About this exercise: Return, exactly and in full, the lines of the records below starting at the one with "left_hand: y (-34" and ending at the one with "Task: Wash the", and no other lines.
···
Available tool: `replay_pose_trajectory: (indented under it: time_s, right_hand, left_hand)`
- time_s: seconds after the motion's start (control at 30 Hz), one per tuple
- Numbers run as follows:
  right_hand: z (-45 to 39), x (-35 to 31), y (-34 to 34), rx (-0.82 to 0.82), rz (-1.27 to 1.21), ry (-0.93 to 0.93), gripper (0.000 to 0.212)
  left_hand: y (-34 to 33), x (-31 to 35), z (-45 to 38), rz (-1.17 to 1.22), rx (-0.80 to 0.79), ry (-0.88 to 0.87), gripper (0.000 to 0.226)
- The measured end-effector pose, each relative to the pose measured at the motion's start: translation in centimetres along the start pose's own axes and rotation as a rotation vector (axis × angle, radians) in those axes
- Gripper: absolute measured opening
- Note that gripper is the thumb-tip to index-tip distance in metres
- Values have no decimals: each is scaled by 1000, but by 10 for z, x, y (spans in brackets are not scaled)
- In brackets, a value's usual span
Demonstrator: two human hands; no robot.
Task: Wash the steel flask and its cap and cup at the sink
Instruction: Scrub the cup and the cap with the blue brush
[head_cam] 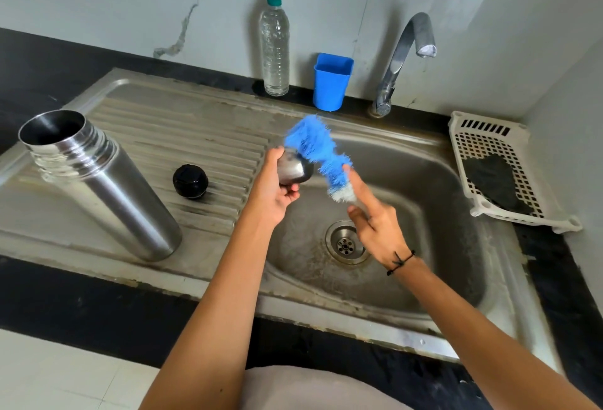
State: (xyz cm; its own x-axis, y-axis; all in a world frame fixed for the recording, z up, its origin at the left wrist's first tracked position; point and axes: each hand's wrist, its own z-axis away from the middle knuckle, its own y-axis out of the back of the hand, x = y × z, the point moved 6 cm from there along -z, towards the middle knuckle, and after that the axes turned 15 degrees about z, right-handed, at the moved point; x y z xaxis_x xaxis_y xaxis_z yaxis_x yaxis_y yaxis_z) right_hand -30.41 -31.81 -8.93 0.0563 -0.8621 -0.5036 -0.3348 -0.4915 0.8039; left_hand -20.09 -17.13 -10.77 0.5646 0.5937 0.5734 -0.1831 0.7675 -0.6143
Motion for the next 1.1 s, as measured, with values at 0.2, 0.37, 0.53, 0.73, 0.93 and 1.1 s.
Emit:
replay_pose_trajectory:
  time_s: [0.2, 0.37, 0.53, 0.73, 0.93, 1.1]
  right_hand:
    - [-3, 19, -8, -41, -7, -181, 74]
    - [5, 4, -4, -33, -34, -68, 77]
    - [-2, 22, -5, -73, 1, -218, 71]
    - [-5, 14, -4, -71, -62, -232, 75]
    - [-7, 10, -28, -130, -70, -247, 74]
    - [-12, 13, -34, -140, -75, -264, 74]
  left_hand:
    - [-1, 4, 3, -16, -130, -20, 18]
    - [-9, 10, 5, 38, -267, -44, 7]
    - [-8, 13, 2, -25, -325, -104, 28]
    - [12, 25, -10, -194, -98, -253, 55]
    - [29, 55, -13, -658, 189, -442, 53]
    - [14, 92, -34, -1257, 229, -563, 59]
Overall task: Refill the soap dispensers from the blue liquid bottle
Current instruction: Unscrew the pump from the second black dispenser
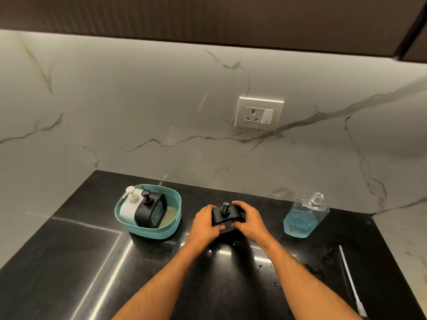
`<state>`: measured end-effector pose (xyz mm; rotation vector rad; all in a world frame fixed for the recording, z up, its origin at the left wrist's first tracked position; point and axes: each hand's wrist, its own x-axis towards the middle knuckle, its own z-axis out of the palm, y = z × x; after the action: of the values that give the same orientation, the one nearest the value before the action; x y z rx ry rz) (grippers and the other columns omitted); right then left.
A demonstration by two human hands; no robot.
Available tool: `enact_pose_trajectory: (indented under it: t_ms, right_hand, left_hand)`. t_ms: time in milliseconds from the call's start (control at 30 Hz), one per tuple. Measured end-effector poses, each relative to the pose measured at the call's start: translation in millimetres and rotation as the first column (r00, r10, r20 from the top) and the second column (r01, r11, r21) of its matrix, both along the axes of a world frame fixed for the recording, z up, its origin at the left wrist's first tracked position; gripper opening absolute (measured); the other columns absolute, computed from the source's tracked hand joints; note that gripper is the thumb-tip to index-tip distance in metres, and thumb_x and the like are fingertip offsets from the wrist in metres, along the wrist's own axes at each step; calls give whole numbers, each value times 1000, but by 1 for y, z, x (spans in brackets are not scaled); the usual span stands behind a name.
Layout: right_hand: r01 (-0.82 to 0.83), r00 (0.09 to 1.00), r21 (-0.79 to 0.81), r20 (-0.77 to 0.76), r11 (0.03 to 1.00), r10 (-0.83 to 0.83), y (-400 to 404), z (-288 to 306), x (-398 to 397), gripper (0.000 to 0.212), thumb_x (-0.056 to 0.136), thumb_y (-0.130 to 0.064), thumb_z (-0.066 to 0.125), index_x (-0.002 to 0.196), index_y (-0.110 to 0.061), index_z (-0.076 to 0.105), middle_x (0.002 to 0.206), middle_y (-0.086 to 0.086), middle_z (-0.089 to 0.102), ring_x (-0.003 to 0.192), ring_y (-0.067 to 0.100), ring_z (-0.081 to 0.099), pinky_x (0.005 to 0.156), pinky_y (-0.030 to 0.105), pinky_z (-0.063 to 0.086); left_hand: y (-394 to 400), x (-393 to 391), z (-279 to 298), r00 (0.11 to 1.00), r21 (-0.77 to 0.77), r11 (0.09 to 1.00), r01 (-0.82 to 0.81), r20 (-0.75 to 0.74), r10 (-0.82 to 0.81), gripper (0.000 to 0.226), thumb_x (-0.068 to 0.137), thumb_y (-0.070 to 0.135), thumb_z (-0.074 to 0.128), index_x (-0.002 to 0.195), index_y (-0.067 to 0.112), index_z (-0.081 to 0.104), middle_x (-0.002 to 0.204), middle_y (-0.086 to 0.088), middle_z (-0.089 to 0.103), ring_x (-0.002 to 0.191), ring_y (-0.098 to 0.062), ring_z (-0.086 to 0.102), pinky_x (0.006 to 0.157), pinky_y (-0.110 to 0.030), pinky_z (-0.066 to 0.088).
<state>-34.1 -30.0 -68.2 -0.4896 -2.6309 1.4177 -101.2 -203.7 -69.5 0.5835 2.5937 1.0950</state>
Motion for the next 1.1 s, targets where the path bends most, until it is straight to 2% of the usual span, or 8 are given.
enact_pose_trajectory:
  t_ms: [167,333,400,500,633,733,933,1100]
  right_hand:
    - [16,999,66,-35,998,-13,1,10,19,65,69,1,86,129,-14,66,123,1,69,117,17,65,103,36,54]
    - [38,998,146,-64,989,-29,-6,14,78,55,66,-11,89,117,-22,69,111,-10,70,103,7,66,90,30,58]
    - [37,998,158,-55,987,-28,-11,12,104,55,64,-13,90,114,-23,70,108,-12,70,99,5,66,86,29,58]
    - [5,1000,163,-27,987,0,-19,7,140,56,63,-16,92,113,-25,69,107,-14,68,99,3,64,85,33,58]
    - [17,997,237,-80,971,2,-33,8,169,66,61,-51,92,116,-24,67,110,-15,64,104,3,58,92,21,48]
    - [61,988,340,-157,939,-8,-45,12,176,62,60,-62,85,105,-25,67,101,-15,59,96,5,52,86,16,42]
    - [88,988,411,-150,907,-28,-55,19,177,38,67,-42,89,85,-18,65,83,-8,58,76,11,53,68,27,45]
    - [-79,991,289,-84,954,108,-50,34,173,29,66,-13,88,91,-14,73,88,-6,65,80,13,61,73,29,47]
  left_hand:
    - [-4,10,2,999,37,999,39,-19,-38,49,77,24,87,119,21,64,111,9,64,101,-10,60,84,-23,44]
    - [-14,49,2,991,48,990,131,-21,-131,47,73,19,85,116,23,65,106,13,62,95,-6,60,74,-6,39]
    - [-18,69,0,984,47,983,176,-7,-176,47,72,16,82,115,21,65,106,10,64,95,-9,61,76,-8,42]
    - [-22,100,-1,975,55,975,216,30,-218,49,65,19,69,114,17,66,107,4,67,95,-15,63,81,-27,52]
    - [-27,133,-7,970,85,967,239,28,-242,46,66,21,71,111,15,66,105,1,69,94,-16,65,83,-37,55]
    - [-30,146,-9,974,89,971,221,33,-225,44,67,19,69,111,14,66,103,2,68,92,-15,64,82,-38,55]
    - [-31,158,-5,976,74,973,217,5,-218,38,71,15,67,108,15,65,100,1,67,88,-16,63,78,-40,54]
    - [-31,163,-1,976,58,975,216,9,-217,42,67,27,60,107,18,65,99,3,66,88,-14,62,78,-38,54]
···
Answer to the problem:
  left_hand: y (-34 to 33), x (-31 to 35), z (-45 to 38), rz (-1.17 to 1.22), rx (-0.80 to 0.79), ry (-0.88 to 0.87), gripper (0.000 to 0.226)
- The measured end-effector pose, each relative to the pose measured at the motion's start: translation in centimetres along the start pose's own axes and rotation as a rotation vector (axis × angle, radians) in those axes
- Gripper: absolute measured opening
- Note that gripper is the thumb-tip to index-tip distance in metres
- Values have no decimals: each is scaled by 1000, but by 10 for z, x, y (spans in brackets are not scaled)
- In brackets, a value's usual span
Demonstrator: two human hands; no robot.
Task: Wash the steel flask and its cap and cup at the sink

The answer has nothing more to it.